C.E. 3.12. Modelling on Fluid Flow
Under the supervision of my professor, I developed few fluid flow modelling based on
the valve positioning and circuit in the experimental setup and derived the correlation on
various fluid flow equations to evaluate the performance of hydrodynamics of Oscillatory flow
experimental set up. These models on fluid friction based on valve operation in the
experimental set up were validated experimentally and analysed.

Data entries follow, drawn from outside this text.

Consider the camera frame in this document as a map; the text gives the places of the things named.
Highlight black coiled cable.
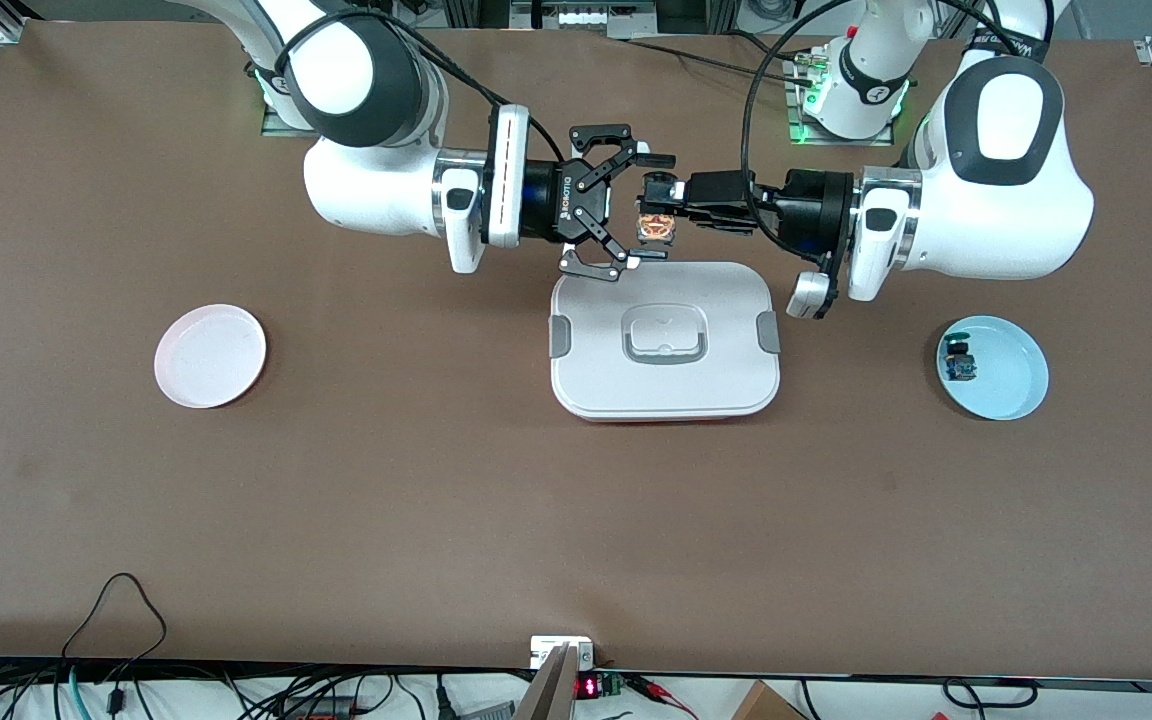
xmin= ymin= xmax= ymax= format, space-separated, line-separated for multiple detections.
xmin=941 ymin=678 xmax=1039 ymax=711

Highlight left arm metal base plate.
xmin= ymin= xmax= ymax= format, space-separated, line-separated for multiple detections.
xmin=786 ymin=50 xmax=897 ymax=148

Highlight small white box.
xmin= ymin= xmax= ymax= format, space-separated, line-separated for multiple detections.
xmin=530 ymin=636 xmax=595 ymax=669

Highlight aluminium bar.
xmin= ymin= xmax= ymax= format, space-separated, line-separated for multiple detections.
xmin=514 ymin=643 xmax=579 ymax=720

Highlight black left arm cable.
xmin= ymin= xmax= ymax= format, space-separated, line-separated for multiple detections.
xmin=742 ymin=0 xmax=1037 ymax=251

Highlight brown cardboard box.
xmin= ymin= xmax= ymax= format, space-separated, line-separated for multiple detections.
xmin=731 ymin=680 xmax=809 ymax=720

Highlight light blue round plate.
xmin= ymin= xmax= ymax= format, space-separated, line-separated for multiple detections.
xmin=936 ymin=315 xmax=1050 ymax=421

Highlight black looped cable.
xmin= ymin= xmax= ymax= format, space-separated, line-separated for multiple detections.
xmin=56 ymin=573 xmax=169 ymax=716

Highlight grey equipment rack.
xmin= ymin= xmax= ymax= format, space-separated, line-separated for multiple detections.
xmin=506 ymin=0 xmax=662 ymax=41

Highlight black cable across table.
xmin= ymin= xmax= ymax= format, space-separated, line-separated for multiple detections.
xmin=616 ymin=35 xmax=822 ymax=83

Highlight white lunch box grey latches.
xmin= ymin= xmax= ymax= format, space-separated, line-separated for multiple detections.
xmin=548 ymin=262 xmax=783 ymax=423

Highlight pink round plate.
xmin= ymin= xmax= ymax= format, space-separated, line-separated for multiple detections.
xmin=154 ymin=304 xmax=268 ymax=409

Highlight orange push button switch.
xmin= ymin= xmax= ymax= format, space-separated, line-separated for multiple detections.
xmin=633 ymin=172 xmax=685 ymax=246

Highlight red clip lead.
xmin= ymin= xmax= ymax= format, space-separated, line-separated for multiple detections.
xmin=626 ymin=675 xmax=702 ymax=720

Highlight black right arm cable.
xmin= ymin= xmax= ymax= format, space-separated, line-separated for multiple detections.
xmin=276 ymin=10 xmax=567 ymax=161

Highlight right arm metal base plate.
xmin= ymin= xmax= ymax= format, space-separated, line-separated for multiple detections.
xmin=261 ymin=60 xmax=317 ymax=136

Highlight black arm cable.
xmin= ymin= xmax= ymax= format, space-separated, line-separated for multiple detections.
xmin=742 ymin=0 xmax=1037 ymax=251
xmin=276 ymin=10 xmax=567 ymax=161

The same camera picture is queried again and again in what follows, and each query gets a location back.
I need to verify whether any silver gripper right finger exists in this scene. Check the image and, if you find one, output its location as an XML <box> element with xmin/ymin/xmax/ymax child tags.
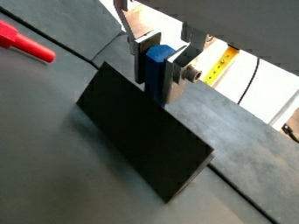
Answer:
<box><xmin>161</xmin><ymin>23</ymin><xmax>207</xmax><ymax>103</ymax></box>

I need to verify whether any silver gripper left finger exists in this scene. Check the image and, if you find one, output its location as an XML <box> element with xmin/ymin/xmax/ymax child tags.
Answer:
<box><xmin>113</xmin><ymin>0</ymin><xmax>161</xmax><ymax>84</ymax></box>

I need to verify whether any blue peg object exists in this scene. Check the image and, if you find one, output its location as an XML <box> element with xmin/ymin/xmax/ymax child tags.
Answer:
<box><xmin>144</xmin><ymin>45</ymin><xmax>175</xmax><ymax>106</ymax></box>

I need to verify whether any black angled fixture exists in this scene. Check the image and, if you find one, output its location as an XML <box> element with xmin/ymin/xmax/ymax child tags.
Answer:
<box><xmin>77</xmin><ymin>64</ymin><xmax>212</xmax><ymax>201</ymax></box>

C.E. 3.13 Project Management and Professional Communication
I executed the planned and scheduled experiments in the experimental set up with
various valve configuration. I assisted my supervisor in various stages of this project such as
fabrication of the parts of the prototype, assembling and trial run and then performing various
experiments in the experimental setup. Moreover, I processed the collected data into a
presentable format. While executing the planned experiments, I bound to the safety rules and
regulations and aware about high-pressure equipment and rotating valve and its potential
hazards, I have been trained to handle these equipment parts when the experimental set up
in use. I have written the abstract and presented this work at an international conference. I
performed many calculations on the collected data and presented to my supervisor and results
were communicated via presenting abstracts in an international conference and engineering
journal. Based on these preliminary studies, the Oscillatory technology in mini/microscale is
feasible and this technology could be used to develop OFT Reactor at the mini scale for
various process applications.
C.E. 3.14: Summary
This task in fluid engineering provided me with an outstanding platform for the
development and construction of an oscillatory flow technology, an integrated with the mini-
fluidic platform for process intensification technology. I fulfilled my responsibility for
construction, commissioning and operation of this experimental setup and its hydrodynamics
studies. I learnt fluid engineering and its applications in the design of process equipment with
process intensification methods via performing this task. I received an outstanding engineering
practice on fabrication, assembly of various components of the oscillatory flow reactor and
integration with control system software. The developed OFT could be used in the processing
of chemicals involved with mass transfer based chemical reactions where the oscillations
could cause an intensive mixing in the reaction medium.